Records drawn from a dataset
########

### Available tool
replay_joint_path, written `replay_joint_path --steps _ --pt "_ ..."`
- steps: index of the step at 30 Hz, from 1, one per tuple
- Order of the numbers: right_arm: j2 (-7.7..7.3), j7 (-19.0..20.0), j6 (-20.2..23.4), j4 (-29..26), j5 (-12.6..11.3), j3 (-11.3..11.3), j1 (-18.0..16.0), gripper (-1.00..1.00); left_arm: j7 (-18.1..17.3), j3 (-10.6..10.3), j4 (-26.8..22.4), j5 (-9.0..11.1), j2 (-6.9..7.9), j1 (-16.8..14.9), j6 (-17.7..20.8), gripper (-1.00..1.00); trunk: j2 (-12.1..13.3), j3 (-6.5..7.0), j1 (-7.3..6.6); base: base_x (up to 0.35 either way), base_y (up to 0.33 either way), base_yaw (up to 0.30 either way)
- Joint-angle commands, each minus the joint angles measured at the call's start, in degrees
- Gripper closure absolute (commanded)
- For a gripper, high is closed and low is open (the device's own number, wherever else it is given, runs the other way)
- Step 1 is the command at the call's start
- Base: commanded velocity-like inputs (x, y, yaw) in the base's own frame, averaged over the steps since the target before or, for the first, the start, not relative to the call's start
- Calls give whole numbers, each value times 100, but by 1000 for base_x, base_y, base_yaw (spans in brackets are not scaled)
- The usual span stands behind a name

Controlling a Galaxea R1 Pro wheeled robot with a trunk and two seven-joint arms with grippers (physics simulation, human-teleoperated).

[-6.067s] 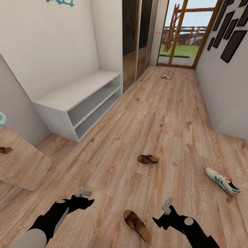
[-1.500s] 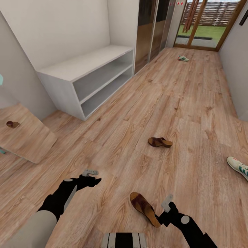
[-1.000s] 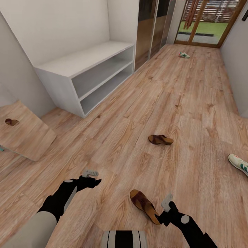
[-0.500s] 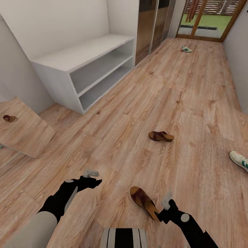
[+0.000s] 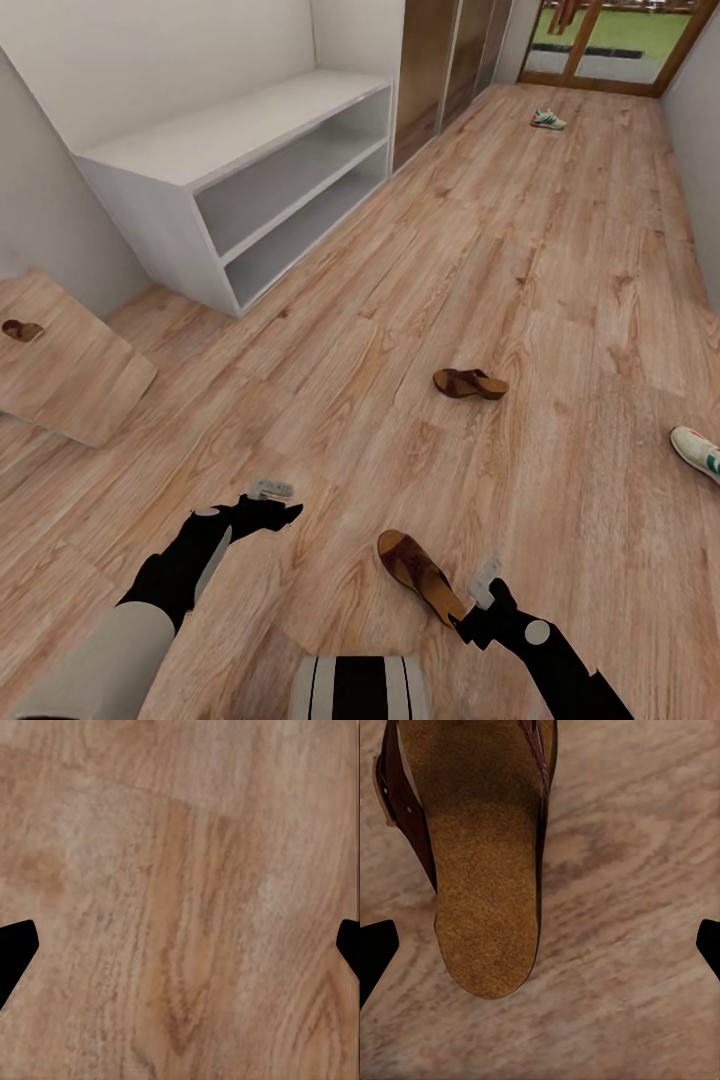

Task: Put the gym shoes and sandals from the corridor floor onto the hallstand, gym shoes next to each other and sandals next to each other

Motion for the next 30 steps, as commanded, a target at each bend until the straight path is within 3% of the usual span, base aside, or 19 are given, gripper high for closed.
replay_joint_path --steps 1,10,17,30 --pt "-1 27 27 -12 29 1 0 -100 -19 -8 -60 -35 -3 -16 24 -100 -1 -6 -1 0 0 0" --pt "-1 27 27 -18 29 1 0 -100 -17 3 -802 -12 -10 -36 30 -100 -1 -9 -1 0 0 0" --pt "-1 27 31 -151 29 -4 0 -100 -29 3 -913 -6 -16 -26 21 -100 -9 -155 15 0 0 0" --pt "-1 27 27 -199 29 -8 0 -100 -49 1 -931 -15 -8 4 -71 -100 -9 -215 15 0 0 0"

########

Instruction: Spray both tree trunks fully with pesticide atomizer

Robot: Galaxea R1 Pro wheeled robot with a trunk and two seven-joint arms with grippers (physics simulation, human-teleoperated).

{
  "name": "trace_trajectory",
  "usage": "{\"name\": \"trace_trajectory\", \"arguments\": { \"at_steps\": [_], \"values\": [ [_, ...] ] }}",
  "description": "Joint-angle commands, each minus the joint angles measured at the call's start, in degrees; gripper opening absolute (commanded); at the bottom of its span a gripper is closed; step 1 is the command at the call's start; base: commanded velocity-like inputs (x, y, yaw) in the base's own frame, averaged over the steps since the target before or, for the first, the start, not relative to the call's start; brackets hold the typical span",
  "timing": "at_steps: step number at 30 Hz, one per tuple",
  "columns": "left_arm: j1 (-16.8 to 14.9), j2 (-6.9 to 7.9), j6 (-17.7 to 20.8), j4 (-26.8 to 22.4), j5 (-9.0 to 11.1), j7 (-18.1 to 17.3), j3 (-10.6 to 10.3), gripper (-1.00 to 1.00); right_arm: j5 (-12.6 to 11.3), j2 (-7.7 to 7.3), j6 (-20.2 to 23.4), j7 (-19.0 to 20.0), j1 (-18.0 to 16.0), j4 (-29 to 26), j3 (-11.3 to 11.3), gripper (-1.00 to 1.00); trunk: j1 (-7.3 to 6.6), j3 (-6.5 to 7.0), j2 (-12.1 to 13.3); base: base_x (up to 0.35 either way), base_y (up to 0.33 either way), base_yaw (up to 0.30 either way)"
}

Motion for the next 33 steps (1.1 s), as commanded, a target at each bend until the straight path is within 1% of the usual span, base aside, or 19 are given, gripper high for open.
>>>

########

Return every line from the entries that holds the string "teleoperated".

Controlling a Galaxea R1 Pro wheeled robot with a trunk and two seven-joint arms with grippers (physics simulation, human-teleoperated).
Robot: Galaxea R1 Pro wheeled robot with a trunk and two seven-joint arms with grippers (physics simulation, human-teleoperated).

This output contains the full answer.